Hybrid search and semantic ranking

 

 

hybrid_retriever = index.as_retriever(
    vector_store_query_mode=VectorStoreQueryMode.SEMANTIC_HYBRID
)
hybrid_retriever.retrieve("What is inception about?")

 

 

 

Query rewriting

 

 

from llama_index.core import PromptTemplate
 
query_gen_str = """\
You are a helpful assistant that generates multiple search queries based on a \
single input query. Generate {num_queries} search queries, one on each line, \
related to the following input query:
Query: {query}
Queries:
"""
query_gen_prompt = PromptTemplate(query_gen_str)

def generate_queries(query: str, llm, num_queries: int = 5):
    response = llm.predict(
        query_gen_prompt, num_queries=num_queries, query=query
    )
    # assume LLM proper put each query on a newline
    queries = response.split("\n")
    queries_str = "\n".join(queries)
    print(f"Generated queries:\n{queries_str}")
    return queries

queries = generate_queries("What happened to the author?", llm)

 

 

Generated queries:

1. What is the latest book written by the author?
2. Has the author won any literary awards?
3. Are there any upcoming events or interviews with the author?
4. What is the author's background and writing style?
5. Are there any controversies or scandals surrounding the author?

 

Sub question query engine

 

 

from llama_index.core.query_engine import SubQuestionQueryEngine
from llama_index.core.tools import QueryEngineTool, ToolMetadata

# setup base query engine as tool
query_engine_tools = [
    QueryEngineTool(
        query_engine=index.as_query_engine(),
        metadata=ToolMetadata(
            name=”pg_essay”,
            description="Paul Graham essay on What I Worked On",
        ),
    ),
]
# build a sub-question query engine over this tool
# this allows decomposing the question down into sub-questions which then execute against the tool
query_engine = SubQuestionQueryEngine.from_defaults(
    query_engine_tools=query_engine_tools,
   use_async=True,
)

response = query_engine.query("What happened to the author?")

 

 

Generated 1 sub questions.

[pg_essay] Q: What did the author work on?
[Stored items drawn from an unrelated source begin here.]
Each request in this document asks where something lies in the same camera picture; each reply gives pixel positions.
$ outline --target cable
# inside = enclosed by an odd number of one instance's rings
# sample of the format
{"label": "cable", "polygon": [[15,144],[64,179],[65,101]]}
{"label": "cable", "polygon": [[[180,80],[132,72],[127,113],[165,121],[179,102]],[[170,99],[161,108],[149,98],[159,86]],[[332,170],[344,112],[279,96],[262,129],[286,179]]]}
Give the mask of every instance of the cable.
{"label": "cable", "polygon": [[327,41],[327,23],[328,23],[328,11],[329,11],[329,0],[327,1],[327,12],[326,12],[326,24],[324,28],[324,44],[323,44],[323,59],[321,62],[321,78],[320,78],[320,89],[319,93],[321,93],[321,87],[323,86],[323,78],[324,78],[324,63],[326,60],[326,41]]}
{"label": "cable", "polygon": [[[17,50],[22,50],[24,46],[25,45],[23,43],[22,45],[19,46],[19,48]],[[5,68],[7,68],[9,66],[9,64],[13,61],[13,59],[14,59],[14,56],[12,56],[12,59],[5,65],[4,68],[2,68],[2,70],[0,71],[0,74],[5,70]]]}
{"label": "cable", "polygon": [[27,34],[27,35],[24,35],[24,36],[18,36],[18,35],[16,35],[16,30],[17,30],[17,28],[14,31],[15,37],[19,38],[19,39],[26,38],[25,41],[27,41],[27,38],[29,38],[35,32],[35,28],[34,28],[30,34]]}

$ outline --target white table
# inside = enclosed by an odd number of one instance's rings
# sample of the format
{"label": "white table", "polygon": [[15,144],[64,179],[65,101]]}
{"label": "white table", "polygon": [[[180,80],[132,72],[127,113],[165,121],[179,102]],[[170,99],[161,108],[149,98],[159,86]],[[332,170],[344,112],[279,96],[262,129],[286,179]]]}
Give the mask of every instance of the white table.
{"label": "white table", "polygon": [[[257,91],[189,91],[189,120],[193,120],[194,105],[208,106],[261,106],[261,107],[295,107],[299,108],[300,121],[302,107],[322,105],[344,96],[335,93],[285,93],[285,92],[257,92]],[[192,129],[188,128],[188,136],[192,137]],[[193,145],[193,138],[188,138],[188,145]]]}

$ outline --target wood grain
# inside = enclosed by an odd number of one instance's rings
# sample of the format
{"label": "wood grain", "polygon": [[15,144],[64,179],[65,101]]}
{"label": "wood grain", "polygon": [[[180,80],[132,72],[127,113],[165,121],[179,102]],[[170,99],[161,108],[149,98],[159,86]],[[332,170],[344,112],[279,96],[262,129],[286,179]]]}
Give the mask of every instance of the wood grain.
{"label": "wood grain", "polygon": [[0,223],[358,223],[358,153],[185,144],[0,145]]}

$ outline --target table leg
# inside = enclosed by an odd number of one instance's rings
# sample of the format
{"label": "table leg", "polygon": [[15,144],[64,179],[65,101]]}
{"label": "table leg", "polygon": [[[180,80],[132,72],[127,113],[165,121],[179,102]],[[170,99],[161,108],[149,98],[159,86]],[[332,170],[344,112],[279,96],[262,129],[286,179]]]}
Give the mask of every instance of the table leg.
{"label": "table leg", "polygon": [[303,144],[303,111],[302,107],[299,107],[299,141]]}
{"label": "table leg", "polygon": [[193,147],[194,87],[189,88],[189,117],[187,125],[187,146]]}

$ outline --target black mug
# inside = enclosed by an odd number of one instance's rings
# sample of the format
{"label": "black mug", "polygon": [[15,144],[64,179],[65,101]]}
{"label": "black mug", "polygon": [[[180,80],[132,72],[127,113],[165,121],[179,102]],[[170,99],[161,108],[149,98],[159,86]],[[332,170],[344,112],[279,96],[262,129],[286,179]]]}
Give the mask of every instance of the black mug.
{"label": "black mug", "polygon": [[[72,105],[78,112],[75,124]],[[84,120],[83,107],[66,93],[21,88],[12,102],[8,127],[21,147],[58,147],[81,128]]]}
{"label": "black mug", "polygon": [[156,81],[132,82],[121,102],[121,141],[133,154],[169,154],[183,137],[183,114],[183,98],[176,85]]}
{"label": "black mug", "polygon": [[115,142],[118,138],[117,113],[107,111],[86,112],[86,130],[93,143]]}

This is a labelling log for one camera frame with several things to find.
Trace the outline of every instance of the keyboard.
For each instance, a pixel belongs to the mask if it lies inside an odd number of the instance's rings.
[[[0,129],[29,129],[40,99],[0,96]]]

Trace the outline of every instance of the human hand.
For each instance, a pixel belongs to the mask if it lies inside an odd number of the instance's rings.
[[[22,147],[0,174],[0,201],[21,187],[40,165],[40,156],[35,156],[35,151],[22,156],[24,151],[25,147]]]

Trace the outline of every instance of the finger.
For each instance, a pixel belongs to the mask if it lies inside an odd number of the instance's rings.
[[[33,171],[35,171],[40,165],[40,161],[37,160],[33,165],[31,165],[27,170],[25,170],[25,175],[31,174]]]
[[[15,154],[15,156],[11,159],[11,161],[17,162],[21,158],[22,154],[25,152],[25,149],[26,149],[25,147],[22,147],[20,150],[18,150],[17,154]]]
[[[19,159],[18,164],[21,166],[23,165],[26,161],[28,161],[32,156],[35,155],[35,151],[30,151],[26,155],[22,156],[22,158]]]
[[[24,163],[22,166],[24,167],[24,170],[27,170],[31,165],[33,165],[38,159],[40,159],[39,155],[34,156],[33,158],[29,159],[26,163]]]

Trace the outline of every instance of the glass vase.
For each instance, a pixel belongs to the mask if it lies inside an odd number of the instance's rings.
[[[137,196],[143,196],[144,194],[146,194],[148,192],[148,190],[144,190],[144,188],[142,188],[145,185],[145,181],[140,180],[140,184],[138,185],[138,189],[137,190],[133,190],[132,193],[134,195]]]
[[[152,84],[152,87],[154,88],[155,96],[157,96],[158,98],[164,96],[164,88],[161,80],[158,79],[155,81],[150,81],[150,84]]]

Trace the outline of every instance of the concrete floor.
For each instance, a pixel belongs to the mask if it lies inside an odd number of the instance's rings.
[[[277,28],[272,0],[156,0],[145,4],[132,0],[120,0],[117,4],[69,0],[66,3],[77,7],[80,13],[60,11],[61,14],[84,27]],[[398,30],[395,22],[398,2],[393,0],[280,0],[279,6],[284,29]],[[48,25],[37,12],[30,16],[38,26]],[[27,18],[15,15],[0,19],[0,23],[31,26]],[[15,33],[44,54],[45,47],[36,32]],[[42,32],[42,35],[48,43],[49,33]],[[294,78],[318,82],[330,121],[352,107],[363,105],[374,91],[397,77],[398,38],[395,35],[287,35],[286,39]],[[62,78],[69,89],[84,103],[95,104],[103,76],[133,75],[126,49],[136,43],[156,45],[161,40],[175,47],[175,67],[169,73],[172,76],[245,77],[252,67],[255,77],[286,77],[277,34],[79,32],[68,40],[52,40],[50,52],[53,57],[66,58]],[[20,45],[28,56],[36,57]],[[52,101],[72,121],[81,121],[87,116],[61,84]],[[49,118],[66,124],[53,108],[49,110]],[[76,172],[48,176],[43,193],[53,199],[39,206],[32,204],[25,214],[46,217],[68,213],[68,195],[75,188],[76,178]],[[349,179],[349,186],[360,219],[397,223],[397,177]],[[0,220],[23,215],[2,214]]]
[pg_essay] A: The author worked on writing and programming before college. They wrote short stories and also tried programming on an IBM 1401 computer using an early version of Fortran. Later, they worked with microcomputers, building one themselves and eventually getting a TRS-80. They wrote simple games, a program to predict rocket heights, and a word processor. In college, the author initially planned to study philosophy but switched to AI because of their interest in intelligent computers.